Where: The AMA will take place in this event topic, the topic will be open 10 minutes before start time.
Derek Jedamski is a Senior Data Scientist on the Data Science team at GitHub. He was one of the primary contributors to the analysis behind the State of the Octoverse report in 2020. The Data Science team at GitHub supports a broad array of product areas, Derek is currently primarily supporting the Security Product space for all of their data needs. Prior to GitHub, he worked at various tech and fintech companies primarily focused on machine learning.
Hey everybody! I’m Derek - Senior Data Scientist at GitHub. I’ve been at GitHub for almost four years now and I was one of the primary contributors to the analysis for the State of the Octoverse report in 2020.
Looking forward to spending the next hour with you, feel free to ask me anything about Octoverse, GitHub, or whatever else comes to mind!
is your map wrong or did you count the European part of Russia as Asian stats?
Hi @rimutaka - you are right, good catch! We did count Russia entirely under the stats for Asia. Without leveraging granular location data for users, we can’t appropriately assign usage patterns to the European part of Russia vs the Asian part of Russia. With that said - as you appropriately call out, in the future perhaps we should consider allocating these usage patterns to where the majority of the population resides (instead of based on majority by land mass). Thanks for the feedback!
I am working on a side project studying all sorts of developer interaction via GitHub. So far I downloaded 6,392,268 repos, which is miniscule amount. Is there a better way of accessing the code other than downloading it?
You keep your data on AWS S3, I presume. Is it possible to get direct read access, requestor pays, to it?

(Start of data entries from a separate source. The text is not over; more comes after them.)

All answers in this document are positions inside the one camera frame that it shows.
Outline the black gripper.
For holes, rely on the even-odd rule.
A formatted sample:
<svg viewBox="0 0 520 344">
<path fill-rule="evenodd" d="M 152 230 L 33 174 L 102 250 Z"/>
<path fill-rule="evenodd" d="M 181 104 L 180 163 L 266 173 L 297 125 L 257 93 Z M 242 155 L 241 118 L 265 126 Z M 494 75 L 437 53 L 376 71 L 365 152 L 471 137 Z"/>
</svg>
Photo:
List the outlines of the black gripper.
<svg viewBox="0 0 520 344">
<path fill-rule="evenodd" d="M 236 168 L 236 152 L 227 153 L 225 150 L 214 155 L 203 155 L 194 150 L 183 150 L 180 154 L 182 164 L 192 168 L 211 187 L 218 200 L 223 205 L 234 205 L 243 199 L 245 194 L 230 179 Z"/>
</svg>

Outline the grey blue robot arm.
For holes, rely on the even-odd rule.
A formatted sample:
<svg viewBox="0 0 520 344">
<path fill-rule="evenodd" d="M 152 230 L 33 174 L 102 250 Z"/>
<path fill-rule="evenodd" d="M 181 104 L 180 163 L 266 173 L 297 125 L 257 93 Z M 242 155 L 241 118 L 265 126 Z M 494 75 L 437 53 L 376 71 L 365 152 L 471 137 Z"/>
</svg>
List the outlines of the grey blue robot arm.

That’s a great question. Unfortunately, I do not have a very satisfying answer for you but I can tell you it is something we are thinking a lot about. We take the privacy of our users’ data very seriously but at the same time, we recognize the value of some of this aggregated data to the public. The challenge is in finding the right line there and it is something we are thinking a lot about!
Having direct EC2 <-> S3 would allow others to analyse all sorts of aspects of the community and the code without incurring the cost of storing it and also improve the latency. EC2 to S3 is lightning fast compare to going via an API.
That’s a lot of repos! I would be interested to hear what specifically you are studying in regards to these developer interactions.
Sadly, there is not a better path to accessing this data at this point though I will say, we certainly feel your pain.
I suppose I will just reiterate that we are thinking about a lot about these exact pain points that you are mentioning. We are thinking through the possible solutions that would allow access to some of this fully secure/anonymized data in a way that would be useful to users that want to analyze this data, such as yourself.
So sadly, the answer is: there is not a better way right now but we feel your pain and we are thinking through how we can address this.